I had wanted this baby fiercely for some time, and my husband's defection did nothing to diminish my desire. But that conversation with the social worker, and the knowledge that an abortion would have been legally available had I felt unable to proceed with the pregnancy, added depth and resonance to my desire. This was a most wanted child. I had the choice, and I chose to have a baby.

My daughter told me recently, in a discussion about her father- who has never figured into her life except as an absence, a question mark- "Mom, when I was a kid and used to ask about my father, you always said, ‘You were a very wanted baby.'" So that knowledge has been central to her sense of her self.

At another point, a few years later, I did have an abortion. I was a single mother, working and pursuing a path to ordination in the Episcopal Church.
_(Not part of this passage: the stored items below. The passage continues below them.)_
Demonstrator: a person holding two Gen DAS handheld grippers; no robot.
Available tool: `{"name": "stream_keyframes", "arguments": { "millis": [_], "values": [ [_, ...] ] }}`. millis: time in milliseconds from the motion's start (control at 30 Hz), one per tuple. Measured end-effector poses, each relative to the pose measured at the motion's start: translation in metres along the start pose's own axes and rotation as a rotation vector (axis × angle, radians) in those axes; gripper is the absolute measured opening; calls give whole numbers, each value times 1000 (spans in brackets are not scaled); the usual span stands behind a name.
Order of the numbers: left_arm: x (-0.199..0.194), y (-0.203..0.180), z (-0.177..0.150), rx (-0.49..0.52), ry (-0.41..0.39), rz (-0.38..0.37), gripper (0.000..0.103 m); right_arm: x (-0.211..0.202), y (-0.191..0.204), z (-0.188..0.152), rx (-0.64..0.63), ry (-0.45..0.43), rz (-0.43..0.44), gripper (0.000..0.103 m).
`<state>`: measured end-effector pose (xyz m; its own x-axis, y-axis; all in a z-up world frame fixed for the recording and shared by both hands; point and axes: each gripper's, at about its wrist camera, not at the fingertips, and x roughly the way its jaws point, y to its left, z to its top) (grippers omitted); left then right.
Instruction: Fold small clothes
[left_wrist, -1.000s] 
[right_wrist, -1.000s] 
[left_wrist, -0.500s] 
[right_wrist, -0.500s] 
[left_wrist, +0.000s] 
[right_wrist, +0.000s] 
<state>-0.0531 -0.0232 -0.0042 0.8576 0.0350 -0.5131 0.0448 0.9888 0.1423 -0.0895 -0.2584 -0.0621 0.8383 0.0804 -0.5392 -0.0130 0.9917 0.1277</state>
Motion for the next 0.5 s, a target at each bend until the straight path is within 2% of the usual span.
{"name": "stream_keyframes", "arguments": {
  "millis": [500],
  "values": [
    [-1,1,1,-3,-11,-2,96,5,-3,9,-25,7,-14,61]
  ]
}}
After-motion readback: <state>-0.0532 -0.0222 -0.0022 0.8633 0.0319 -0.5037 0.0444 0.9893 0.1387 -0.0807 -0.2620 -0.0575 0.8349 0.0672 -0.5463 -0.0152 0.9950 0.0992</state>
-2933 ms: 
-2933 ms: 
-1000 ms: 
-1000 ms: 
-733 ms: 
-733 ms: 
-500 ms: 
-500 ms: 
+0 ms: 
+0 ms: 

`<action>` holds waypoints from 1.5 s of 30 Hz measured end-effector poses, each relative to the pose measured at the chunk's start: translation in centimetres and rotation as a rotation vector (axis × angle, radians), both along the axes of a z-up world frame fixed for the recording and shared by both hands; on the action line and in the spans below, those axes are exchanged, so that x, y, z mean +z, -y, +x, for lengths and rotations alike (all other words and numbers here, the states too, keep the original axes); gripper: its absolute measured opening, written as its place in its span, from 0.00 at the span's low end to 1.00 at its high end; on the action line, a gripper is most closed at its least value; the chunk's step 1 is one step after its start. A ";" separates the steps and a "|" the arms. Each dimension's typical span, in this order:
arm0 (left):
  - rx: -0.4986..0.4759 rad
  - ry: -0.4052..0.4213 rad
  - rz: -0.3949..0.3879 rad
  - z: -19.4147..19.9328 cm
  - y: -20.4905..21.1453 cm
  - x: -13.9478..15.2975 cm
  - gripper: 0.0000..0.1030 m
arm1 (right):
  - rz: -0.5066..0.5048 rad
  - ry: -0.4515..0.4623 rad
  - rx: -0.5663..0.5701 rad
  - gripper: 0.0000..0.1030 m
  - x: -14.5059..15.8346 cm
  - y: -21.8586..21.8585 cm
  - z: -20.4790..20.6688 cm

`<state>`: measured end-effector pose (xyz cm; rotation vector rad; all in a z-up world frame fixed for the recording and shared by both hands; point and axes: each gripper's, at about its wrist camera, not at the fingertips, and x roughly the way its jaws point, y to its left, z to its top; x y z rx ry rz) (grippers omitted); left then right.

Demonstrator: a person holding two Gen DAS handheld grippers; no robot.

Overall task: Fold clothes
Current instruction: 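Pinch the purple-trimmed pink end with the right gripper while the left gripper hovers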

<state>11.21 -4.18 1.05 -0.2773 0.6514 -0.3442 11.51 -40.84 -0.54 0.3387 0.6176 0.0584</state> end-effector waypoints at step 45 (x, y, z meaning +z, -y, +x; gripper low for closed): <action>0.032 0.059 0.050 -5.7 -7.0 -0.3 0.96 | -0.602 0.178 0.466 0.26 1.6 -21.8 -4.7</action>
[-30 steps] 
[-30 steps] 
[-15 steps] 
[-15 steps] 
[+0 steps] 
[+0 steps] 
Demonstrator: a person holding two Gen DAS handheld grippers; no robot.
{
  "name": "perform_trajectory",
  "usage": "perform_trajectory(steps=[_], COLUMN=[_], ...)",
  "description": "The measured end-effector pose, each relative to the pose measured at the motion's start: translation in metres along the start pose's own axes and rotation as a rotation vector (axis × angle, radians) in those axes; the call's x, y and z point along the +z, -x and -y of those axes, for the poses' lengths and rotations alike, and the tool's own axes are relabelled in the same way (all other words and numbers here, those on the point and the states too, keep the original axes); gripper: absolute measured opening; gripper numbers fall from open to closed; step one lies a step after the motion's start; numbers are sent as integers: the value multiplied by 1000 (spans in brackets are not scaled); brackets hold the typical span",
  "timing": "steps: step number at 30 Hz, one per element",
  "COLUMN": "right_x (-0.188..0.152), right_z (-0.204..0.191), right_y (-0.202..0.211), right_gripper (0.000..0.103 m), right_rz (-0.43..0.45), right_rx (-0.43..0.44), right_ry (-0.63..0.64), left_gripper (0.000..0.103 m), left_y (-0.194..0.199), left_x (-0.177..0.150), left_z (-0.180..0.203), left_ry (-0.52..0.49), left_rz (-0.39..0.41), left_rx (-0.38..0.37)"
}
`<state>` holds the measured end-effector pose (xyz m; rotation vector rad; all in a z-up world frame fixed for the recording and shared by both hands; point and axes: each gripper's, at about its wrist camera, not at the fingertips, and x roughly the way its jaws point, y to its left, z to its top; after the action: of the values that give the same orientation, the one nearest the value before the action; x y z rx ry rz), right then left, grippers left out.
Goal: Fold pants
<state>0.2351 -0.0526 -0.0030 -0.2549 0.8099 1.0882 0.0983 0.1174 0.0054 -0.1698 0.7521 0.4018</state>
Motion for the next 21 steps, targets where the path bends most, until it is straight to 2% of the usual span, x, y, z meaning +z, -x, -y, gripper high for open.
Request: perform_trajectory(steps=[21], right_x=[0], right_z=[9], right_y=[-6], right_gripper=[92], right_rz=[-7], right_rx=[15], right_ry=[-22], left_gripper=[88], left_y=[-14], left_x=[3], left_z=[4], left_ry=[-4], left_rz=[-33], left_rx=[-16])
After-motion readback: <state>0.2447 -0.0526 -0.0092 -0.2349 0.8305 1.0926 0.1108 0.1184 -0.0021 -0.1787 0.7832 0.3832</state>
The potential father was not someone I would have married; he would have been no better a candidate for fatherhood than my daughter's absent father. The timing was wrong, the man was wrong, and I easily, though not happily, made the decision to terminate the pregnancy.

I have not the slightest regret about either of these decisions, nor the slightest guilt. I felt sorrow and loss at the time of my abortion, but less so than when I'd miscarried some years earlier. Both of my choices, I believe, were right for me and my circumstances: morally correct in their context, practical, and fruitful in their outcomes.

That is, both choices were choices for life: in the first instance, I chose for the life of the unborn child; in the second, I chose for my own vocational life, my economic stability, and my mental and emotional health and wholeness.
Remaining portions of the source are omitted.